*** Record set ***

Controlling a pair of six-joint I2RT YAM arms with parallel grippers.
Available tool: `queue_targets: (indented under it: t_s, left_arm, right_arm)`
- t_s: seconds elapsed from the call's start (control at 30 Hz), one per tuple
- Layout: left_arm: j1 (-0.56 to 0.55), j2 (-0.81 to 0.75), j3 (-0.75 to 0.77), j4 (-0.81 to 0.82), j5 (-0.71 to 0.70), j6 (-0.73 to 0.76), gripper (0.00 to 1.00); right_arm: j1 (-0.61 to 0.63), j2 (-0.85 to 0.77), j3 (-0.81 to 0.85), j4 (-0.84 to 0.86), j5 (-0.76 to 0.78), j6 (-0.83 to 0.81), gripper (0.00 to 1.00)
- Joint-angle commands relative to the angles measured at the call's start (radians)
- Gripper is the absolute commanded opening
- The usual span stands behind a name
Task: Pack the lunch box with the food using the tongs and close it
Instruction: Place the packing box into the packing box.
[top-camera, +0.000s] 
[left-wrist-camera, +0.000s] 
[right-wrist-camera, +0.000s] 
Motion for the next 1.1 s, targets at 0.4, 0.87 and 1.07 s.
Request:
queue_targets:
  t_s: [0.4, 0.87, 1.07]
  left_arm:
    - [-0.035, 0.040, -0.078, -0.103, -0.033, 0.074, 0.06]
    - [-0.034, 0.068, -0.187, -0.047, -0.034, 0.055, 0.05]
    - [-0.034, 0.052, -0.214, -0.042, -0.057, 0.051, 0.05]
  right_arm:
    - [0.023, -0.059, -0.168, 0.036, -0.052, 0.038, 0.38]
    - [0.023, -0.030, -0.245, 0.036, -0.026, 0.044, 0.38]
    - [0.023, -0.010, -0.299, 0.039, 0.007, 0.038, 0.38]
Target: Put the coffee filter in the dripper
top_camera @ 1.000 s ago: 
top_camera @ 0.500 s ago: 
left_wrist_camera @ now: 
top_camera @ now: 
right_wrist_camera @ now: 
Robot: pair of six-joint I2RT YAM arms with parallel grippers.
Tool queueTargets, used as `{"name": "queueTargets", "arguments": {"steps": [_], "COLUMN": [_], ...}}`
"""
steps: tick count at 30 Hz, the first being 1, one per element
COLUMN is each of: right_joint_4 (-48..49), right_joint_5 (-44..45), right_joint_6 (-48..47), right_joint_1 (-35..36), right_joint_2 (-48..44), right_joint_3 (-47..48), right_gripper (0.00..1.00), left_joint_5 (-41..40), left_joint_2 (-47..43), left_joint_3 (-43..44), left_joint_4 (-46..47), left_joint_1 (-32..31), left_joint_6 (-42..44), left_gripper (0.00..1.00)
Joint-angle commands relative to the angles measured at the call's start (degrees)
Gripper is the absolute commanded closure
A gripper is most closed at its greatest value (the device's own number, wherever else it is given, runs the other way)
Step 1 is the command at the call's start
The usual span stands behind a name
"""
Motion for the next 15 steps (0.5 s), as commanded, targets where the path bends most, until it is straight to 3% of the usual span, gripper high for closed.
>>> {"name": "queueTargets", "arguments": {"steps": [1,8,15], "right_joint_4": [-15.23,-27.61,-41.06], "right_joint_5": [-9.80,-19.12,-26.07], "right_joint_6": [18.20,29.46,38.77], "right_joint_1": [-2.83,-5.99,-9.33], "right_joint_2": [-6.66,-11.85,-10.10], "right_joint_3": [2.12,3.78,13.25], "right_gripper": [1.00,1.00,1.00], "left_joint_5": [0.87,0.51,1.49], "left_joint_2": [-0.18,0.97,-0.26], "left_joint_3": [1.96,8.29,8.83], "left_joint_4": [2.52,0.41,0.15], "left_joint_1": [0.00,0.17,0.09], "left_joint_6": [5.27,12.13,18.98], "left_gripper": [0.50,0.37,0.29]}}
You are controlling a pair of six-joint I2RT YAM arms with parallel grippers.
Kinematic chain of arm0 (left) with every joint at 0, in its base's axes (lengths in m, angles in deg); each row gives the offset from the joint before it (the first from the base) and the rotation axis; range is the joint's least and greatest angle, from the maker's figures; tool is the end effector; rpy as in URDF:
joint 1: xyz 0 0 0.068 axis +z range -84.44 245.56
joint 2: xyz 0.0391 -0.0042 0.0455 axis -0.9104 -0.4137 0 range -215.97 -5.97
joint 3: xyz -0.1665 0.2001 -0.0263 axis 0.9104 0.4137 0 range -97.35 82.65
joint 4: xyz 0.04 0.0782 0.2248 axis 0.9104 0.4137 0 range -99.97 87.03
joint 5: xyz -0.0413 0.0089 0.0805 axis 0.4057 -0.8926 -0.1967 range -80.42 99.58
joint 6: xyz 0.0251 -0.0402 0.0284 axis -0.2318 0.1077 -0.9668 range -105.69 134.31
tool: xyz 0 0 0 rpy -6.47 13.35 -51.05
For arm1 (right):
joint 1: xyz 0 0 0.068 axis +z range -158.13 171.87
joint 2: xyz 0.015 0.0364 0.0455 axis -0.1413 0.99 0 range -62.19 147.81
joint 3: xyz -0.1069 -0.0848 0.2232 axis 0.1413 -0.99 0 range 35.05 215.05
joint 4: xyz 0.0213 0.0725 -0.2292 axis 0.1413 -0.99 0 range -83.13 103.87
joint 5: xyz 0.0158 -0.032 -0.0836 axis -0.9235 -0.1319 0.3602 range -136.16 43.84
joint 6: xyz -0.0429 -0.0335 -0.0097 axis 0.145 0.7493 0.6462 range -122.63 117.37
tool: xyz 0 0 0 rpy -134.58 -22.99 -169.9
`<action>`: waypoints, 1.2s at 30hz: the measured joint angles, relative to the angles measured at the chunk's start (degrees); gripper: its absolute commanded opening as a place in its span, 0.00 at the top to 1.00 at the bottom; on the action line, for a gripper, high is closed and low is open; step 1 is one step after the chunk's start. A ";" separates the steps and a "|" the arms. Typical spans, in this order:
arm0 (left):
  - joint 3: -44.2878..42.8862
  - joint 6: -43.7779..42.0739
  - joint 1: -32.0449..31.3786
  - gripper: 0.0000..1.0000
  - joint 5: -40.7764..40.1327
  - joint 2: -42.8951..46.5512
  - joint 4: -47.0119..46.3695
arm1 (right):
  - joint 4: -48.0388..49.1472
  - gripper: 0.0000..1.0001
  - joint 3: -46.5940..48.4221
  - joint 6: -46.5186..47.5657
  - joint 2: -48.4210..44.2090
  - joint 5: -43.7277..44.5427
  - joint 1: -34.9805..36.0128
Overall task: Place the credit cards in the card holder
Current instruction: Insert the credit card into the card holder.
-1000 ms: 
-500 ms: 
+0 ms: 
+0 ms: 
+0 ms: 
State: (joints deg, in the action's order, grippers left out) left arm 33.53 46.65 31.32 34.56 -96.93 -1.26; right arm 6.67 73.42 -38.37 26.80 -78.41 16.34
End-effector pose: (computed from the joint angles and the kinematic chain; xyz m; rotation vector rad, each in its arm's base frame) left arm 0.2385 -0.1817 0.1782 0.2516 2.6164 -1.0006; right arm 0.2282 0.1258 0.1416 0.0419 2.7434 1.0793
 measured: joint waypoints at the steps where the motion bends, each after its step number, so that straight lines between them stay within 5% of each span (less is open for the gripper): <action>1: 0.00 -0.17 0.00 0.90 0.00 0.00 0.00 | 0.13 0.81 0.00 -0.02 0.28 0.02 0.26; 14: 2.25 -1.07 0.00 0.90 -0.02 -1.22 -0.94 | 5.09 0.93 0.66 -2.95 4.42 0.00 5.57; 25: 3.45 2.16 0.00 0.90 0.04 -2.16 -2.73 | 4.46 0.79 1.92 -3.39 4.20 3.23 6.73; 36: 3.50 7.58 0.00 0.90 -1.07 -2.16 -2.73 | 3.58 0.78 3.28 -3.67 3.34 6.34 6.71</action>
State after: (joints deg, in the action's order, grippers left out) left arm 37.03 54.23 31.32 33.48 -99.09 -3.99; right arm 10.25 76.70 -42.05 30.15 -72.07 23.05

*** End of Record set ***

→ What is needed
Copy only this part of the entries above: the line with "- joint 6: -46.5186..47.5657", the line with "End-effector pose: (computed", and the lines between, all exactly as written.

→ Your response
  - joint 6: -46.5186..47.5657
  - joint 2: -48.4210..44.2090
  - joint 5: -43.7277..44.5427
  - joint 1: -34.9805..36.0128
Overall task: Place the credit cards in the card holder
Current instruction: Insert the credit card into the card holder.
-1000 ms: 
-500 ms: 
+0 ms: 
+0 ms: 
+0 ms: 
State: (joints deg, in the action's order, grippers left out) left arm 33.53 46.65 31.32 34.56 -96.93 -1.26; right arm 6.67 73.42 -38.37 26.80 -78.41 16.34
End-effector pose: (computed from the joint angles and the kinematic chain; xyz m; rotation vector rad, each in its arm's base frame) left arm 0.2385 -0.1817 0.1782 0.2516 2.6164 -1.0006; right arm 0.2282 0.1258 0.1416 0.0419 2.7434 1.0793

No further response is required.